Instructions for the task >>
How many separate lines of the data contain "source"? Give the count and nothing else.

Records from a data collection
+++

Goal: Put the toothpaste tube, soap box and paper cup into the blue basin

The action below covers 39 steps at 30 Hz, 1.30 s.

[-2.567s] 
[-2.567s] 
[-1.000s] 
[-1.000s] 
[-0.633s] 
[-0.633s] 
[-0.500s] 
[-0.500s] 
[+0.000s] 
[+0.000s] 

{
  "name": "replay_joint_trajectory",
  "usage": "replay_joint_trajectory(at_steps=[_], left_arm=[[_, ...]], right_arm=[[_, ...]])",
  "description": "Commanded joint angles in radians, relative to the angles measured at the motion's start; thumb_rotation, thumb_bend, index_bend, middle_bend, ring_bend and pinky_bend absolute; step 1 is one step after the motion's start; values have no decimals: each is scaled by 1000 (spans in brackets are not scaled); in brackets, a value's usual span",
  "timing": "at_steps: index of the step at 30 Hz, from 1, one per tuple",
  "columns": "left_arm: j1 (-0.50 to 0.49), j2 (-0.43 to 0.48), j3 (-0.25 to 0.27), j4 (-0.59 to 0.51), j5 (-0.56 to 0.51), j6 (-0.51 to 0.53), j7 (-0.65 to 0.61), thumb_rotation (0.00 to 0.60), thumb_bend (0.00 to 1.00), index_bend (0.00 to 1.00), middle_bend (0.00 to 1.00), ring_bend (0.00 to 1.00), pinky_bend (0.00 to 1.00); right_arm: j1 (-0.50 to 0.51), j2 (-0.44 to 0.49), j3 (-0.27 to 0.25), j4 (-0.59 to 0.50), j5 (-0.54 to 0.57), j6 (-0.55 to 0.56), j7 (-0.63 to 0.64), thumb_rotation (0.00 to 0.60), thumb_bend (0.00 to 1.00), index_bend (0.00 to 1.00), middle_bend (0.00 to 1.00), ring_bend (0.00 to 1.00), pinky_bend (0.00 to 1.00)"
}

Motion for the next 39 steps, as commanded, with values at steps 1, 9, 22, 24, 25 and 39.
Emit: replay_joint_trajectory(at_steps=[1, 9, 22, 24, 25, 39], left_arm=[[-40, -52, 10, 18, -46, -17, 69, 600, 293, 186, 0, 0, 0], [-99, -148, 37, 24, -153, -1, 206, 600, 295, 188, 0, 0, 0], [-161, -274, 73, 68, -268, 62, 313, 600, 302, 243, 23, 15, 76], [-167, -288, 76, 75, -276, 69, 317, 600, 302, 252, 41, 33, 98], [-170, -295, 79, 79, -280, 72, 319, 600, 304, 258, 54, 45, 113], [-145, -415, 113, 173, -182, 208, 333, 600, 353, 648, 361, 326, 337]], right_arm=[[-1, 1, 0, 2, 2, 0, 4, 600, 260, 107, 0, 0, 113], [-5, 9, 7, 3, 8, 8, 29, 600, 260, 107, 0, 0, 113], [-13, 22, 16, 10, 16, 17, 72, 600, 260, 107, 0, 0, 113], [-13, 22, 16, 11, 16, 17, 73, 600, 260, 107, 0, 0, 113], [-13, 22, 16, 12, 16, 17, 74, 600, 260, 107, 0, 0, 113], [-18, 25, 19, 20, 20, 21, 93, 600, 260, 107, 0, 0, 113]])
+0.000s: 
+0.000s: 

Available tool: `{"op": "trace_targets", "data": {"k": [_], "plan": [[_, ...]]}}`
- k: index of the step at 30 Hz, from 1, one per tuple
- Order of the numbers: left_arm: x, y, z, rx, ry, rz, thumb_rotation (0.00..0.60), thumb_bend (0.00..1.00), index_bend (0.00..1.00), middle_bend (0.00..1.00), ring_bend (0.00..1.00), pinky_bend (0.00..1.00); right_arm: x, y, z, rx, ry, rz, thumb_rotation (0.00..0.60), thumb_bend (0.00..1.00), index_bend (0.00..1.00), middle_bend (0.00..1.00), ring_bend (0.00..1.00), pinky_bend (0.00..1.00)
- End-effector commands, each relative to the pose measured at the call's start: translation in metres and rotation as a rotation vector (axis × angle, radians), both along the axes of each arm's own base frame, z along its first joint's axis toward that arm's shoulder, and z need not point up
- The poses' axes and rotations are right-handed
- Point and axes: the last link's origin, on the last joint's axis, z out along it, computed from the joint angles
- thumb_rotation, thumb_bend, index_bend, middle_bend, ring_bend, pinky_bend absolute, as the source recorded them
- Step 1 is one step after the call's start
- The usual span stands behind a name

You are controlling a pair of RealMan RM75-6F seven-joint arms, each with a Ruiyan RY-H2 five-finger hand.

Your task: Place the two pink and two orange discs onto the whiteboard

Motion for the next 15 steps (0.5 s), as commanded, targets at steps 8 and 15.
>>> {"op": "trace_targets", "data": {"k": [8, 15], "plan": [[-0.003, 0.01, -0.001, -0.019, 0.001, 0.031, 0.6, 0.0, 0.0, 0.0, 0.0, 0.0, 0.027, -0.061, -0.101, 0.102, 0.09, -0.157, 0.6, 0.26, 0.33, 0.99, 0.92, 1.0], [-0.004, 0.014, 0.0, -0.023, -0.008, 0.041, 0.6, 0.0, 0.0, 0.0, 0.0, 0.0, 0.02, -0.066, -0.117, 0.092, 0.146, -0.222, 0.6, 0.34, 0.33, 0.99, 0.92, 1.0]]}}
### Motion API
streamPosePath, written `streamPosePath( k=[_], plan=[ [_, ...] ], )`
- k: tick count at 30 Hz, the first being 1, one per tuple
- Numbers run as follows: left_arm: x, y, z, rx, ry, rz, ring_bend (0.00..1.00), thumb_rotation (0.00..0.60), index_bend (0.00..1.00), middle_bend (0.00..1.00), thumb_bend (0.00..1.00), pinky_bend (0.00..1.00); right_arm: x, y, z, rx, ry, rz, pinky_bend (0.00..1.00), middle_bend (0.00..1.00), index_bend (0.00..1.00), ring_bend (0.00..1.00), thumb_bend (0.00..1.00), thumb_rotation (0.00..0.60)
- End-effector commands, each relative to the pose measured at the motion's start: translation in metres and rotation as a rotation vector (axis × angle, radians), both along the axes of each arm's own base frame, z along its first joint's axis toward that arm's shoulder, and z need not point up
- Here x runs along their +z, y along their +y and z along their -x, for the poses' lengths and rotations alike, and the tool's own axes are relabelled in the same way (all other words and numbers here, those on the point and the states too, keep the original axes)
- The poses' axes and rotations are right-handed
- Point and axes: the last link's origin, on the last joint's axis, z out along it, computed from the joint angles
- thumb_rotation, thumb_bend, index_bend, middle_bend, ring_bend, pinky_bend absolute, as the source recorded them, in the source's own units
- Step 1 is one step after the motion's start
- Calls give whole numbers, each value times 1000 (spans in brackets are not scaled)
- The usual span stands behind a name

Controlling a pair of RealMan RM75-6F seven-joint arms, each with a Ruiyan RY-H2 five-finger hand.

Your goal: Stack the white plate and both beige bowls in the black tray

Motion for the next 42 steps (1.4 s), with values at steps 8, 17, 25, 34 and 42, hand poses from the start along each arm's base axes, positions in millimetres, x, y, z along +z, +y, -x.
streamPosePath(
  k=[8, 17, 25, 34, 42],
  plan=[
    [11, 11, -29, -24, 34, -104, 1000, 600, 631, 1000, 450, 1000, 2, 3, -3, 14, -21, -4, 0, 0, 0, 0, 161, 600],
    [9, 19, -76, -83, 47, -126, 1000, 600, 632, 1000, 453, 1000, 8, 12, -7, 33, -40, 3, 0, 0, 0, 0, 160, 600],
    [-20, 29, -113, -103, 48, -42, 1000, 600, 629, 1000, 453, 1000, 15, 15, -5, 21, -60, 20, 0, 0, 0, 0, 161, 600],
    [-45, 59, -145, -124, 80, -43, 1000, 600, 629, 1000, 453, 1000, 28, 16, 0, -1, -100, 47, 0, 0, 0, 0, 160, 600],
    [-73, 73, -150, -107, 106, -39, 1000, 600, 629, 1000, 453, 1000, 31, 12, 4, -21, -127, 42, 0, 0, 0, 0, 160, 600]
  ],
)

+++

Response to this task >>
2